Minerva Schools of KGI, a radically experimental university in San Francisco, is sifting through applications for its first class, starting this fall. The school is an alliance between Minerva Project, a venture-backed for-profit company, and Keck Graduate Institute, one of California’s Claremont colleges.
The school launches just as studies are questioning the efficacy of Web teaching. In California, a high-profile program run by San Jose State University and startup Udacity, was suspended after officials found that failure rates for online students were much higher than for traditional learners.
Last month, the University of Pennsylvania Graduate School of Education released a study showing that only about 4 percent of those who register for an online course at Penn complete it. The courses are free.

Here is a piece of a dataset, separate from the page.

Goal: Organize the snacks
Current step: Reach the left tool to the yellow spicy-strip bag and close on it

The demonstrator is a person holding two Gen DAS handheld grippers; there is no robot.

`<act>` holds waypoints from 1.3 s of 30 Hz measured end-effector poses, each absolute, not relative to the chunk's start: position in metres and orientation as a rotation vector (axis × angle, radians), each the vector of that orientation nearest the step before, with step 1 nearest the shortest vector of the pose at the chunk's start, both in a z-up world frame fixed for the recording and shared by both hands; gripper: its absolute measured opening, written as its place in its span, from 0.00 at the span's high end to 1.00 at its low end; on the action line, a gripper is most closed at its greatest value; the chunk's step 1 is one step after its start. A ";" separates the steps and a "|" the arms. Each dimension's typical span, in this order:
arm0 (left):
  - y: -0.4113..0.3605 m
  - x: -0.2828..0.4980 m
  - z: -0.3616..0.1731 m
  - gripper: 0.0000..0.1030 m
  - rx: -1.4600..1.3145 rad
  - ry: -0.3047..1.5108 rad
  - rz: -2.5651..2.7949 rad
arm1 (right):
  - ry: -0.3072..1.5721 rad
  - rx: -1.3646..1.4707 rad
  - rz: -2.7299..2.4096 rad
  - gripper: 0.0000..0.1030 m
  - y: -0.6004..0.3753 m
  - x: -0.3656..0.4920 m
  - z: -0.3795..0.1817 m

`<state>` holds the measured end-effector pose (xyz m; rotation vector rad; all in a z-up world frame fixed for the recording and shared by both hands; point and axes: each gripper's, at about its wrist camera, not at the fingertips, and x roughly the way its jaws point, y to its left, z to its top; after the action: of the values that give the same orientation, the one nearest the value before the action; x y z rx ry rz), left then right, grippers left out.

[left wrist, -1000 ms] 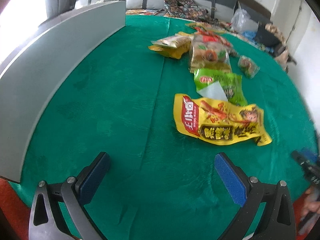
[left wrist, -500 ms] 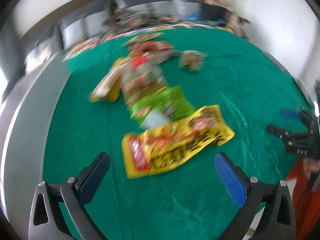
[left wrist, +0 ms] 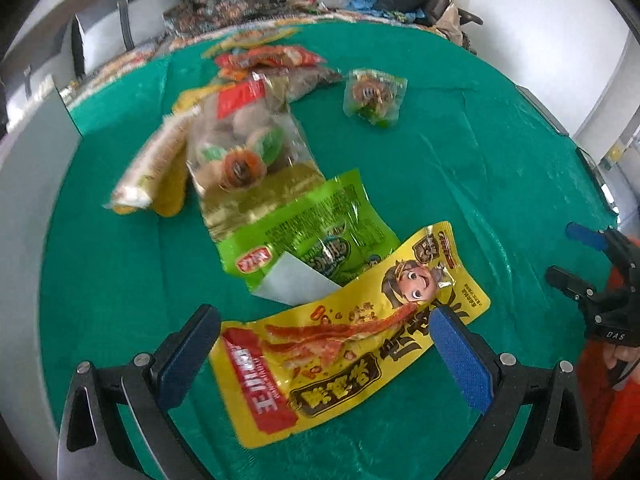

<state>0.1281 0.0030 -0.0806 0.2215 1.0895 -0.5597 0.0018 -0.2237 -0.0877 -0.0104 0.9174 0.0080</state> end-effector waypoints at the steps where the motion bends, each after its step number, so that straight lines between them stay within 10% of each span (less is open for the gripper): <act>1: 0.002 0.130 -0.083 0.00 0.231 1.087 -0.560 | 0.918 -0.010 0.009 0.13 -0.224 0.002 -0.088; 31: -0.048 0.097 -0.062 0.02 0.454 1.133 -0.851 | 0.919 -0.011 0.008 0.13 -0.222 0.002 -0.088; 39: -0.073 0.082 -0.081 0.39 0.614 1.126 -0.842 | 0.920 -0.011 0.009 0.13 -0.223 0.002 -0.088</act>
<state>0.0818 -0.0731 -0.0809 0.6141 1.1264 -0.8415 0.0020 -0.2229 -0.0880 -0.0109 0.9203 0.0089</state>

The field nevertheless remains one of the hottest for startups. Minerva has raised $25 million from Benchmark, a leading venture-capital firm. Others with VC backing include Coursera, Udacity and 2U, which have raised $85 million, $20 million and $101 million respectively.
… Minerva says what it plans to do is different.
“Technology can be used in a much more effective way in higher education than has previously been the case,” said Stephen Kosslyn, Minerva’s founding dean and the former dean of social sciences at Harvard.